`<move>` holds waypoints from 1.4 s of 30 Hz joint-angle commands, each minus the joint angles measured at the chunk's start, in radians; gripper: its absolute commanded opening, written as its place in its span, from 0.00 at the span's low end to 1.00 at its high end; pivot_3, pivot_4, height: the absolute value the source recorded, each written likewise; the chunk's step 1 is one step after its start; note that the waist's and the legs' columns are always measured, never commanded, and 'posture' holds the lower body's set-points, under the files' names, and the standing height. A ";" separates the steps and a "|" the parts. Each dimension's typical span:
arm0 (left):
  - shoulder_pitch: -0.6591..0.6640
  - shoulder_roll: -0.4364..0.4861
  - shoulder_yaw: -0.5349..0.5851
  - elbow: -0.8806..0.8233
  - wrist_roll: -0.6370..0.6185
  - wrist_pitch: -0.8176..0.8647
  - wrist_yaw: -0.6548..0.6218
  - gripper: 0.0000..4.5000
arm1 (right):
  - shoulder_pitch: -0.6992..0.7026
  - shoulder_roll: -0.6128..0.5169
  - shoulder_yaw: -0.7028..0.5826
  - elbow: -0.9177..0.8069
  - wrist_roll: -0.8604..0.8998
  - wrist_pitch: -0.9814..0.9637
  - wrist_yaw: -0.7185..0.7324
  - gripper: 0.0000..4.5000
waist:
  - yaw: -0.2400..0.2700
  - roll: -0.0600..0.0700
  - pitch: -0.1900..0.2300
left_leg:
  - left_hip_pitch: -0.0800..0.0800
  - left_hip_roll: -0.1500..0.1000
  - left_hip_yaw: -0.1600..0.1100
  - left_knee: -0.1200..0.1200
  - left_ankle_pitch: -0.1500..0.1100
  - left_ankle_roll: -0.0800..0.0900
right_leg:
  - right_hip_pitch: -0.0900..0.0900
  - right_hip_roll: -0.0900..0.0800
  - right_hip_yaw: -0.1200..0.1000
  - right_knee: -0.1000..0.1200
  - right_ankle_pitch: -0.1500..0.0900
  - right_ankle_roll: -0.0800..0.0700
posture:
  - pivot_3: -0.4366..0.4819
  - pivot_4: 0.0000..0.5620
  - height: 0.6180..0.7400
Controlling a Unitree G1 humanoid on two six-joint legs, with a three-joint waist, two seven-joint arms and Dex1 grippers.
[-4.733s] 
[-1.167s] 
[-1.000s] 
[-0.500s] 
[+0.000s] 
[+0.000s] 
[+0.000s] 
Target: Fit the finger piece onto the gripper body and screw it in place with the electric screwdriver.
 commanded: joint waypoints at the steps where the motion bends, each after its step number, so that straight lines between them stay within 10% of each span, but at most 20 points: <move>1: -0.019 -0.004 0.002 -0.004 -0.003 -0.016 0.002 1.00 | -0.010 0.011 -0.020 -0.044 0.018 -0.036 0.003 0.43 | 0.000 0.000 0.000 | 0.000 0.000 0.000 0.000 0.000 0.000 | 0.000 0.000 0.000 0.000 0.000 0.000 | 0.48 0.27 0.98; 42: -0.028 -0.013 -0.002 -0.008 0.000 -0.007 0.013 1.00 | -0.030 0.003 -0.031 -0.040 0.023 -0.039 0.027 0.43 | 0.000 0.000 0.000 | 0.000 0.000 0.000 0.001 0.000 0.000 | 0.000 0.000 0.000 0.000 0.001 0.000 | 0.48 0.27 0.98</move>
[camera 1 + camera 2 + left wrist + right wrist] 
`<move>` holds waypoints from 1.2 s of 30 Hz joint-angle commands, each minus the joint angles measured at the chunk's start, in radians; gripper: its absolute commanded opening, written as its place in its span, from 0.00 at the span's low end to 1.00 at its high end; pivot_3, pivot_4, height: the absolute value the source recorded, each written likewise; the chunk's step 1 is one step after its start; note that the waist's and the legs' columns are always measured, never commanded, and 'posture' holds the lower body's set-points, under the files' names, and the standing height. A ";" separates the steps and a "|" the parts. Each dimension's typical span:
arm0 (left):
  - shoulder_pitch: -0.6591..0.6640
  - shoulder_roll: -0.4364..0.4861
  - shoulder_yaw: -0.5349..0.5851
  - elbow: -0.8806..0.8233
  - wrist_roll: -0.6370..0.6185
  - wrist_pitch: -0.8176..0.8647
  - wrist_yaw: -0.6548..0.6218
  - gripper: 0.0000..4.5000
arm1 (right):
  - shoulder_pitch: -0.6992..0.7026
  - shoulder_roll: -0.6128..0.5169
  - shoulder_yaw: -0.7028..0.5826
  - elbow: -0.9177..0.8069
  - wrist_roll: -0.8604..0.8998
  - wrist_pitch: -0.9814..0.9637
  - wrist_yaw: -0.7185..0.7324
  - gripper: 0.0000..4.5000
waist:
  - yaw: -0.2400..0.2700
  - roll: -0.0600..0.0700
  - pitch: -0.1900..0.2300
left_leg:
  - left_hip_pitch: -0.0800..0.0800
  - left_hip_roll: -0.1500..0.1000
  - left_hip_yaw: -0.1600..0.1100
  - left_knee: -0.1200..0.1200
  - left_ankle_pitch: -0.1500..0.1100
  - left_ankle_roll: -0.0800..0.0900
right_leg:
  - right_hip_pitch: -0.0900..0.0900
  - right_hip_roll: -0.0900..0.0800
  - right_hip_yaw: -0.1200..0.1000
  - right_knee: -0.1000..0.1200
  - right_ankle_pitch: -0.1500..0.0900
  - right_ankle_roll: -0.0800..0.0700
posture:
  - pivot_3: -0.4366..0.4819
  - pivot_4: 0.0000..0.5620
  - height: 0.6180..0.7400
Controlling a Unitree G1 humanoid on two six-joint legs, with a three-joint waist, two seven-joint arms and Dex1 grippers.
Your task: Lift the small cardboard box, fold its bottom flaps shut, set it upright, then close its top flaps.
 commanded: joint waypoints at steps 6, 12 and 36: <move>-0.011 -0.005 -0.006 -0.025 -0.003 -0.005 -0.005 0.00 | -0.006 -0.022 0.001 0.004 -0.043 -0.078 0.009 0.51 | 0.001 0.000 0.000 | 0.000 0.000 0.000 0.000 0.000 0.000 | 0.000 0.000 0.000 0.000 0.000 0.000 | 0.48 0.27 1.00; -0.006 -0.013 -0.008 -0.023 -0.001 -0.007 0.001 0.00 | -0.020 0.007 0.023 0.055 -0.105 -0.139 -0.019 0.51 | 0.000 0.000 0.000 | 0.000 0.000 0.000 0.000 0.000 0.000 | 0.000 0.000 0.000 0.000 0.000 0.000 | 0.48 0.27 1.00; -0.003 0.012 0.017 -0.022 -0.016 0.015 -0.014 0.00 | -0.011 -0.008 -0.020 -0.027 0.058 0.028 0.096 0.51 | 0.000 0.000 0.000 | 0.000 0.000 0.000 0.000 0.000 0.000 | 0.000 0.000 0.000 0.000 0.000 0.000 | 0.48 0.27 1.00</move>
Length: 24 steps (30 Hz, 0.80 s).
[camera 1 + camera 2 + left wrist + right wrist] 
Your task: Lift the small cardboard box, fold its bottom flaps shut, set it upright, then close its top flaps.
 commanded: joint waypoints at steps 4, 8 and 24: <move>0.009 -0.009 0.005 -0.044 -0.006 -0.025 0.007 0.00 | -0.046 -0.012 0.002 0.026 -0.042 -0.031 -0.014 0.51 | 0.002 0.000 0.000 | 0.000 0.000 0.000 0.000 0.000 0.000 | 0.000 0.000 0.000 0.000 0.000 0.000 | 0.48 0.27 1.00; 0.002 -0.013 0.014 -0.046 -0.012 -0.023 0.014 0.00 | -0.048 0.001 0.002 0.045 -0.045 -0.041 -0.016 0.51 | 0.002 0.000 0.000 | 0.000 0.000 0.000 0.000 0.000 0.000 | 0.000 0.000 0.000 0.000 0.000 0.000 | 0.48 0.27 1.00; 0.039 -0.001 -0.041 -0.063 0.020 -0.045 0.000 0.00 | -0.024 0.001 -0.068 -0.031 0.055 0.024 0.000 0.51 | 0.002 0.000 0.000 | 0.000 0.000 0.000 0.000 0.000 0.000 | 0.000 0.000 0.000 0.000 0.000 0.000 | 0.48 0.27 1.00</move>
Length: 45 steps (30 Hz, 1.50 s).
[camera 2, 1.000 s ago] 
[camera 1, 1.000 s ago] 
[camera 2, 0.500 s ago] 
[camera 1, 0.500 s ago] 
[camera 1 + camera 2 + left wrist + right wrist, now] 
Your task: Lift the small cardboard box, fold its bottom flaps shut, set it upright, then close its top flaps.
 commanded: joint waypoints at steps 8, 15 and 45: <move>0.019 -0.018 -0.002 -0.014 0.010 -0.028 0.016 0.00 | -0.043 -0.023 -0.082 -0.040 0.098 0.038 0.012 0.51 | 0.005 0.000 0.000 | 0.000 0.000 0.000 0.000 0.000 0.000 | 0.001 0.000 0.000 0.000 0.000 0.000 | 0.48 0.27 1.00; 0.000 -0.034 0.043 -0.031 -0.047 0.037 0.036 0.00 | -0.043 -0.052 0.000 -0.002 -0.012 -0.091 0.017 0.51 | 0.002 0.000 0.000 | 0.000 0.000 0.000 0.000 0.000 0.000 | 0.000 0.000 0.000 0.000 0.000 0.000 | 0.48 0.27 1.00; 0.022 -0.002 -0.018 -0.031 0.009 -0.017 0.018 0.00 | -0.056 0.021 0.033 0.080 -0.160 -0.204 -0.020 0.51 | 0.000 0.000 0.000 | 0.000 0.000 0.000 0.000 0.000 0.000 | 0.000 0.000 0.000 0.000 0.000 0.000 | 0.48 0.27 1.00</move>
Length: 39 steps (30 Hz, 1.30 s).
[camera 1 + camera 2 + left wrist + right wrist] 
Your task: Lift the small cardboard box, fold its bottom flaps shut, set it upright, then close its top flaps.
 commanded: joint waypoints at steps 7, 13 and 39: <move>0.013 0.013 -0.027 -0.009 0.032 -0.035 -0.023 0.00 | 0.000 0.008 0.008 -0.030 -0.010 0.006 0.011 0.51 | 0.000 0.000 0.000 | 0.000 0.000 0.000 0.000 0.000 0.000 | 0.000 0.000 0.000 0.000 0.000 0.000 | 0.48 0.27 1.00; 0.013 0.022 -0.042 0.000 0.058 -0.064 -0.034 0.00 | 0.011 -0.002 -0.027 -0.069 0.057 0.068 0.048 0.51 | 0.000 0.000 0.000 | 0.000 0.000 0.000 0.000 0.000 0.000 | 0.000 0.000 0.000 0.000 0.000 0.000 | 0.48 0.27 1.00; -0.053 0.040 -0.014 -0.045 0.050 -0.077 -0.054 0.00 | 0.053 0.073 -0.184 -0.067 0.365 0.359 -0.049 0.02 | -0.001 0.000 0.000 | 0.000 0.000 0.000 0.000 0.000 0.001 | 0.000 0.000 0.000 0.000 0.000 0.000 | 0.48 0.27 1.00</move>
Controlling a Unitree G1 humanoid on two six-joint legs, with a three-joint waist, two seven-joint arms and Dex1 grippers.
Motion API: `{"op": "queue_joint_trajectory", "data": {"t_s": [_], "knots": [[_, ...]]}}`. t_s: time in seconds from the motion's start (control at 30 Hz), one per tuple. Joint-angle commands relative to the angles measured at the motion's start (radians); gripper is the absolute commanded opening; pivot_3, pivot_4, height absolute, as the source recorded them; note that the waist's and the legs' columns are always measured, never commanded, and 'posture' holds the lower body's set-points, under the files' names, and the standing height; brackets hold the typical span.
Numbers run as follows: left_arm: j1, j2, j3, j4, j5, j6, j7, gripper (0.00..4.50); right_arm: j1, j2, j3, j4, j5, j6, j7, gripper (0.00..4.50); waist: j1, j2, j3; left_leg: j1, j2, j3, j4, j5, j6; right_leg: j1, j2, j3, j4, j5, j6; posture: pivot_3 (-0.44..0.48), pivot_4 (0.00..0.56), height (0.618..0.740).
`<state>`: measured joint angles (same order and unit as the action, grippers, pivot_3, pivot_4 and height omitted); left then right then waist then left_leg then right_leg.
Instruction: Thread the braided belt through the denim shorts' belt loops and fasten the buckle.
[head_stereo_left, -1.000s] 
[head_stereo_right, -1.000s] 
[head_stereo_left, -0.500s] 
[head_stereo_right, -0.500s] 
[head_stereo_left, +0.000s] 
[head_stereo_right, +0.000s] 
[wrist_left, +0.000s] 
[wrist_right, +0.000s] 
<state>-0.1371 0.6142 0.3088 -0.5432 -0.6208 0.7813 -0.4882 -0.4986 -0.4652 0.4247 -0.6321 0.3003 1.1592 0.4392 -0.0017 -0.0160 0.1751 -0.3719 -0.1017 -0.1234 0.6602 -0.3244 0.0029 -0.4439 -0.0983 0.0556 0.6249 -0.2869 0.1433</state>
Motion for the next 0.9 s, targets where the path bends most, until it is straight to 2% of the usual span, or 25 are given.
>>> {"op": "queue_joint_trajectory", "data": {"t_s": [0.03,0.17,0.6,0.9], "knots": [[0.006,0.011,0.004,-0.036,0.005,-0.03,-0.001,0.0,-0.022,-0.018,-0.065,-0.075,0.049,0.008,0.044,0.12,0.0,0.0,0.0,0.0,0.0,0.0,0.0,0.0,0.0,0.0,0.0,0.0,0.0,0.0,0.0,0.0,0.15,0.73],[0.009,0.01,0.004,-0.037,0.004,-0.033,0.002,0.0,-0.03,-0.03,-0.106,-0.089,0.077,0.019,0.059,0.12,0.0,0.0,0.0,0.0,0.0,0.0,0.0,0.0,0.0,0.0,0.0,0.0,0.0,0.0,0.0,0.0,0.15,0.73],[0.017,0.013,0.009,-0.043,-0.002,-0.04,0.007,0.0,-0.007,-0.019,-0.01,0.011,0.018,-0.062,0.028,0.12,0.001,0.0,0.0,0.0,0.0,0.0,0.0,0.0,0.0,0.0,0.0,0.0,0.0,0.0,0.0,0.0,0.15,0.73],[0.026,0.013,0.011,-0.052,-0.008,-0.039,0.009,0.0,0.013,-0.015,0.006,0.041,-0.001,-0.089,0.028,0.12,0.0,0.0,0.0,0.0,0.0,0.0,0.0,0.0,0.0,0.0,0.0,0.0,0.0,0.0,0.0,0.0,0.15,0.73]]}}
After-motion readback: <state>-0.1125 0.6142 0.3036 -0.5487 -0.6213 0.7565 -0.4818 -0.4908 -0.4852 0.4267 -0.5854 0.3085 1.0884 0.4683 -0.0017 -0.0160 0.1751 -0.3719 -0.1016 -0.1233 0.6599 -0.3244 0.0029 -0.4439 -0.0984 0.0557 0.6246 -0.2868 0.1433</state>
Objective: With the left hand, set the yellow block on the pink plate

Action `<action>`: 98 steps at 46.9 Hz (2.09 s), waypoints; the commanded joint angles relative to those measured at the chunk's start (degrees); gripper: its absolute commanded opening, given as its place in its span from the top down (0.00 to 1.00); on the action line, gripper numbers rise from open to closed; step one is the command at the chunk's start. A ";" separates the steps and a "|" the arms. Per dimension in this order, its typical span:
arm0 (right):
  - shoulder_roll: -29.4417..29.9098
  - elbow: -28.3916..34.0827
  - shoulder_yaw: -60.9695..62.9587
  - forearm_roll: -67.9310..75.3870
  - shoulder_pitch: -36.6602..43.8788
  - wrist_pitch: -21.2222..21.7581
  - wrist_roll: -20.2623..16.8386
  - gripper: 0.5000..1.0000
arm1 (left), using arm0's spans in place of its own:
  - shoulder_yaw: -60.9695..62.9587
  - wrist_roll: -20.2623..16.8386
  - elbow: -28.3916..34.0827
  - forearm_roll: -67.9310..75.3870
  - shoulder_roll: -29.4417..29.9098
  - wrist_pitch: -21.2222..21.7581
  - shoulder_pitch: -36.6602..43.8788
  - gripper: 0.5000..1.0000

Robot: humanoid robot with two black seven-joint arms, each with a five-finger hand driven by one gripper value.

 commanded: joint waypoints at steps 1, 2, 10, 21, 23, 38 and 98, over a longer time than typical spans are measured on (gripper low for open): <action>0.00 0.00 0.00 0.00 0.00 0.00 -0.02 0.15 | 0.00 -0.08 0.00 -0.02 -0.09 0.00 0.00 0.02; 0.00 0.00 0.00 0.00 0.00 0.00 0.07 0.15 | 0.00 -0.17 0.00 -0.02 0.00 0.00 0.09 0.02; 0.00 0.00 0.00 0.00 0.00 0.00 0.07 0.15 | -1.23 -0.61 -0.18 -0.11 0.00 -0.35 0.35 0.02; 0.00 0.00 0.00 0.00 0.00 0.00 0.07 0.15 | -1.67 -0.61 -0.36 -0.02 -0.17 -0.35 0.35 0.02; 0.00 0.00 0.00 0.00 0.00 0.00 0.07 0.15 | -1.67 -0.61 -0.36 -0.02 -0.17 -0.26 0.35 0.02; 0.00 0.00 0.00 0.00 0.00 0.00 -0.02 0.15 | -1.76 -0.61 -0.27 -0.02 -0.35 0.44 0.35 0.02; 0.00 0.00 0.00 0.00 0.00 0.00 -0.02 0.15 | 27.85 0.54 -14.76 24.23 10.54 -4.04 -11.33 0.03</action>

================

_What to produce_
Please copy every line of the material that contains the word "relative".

_Response box_
Motion API: `{"op": "queue_joint_trajectory", "data": {"t_s": [_], "knots": [[_, ...]]}}`. t_s: time in seconds from the motion's start (control at 30 Hz), one per tuple. Joint-angle commands relative to the angles measured at the motion's start (radians); gripper is the absolute commanded opening; pivot_3, pivot_4, height absolute, as the source recorded them; note that the waist's and the legs' columns are always measured, never commanded, and 'posture' holds the lower body's set-points, under the files' names, and the standing height; brackets hold the typical span.
Action `<action>`: 98 steps at 46.9 Hz (2.09 s), waypoints; the commanded joint angles relative to those measured at the chunk's start (degrees); gripper: its absolute commanded opening, given as its place in its span from the top down (0.00 to 1.00); on the action line, gripper numbers rise from open to closed; step one is the command at the chunk's start. A ";" separates the steps and a "|" the arms. Per dimension in this order, its typical span:

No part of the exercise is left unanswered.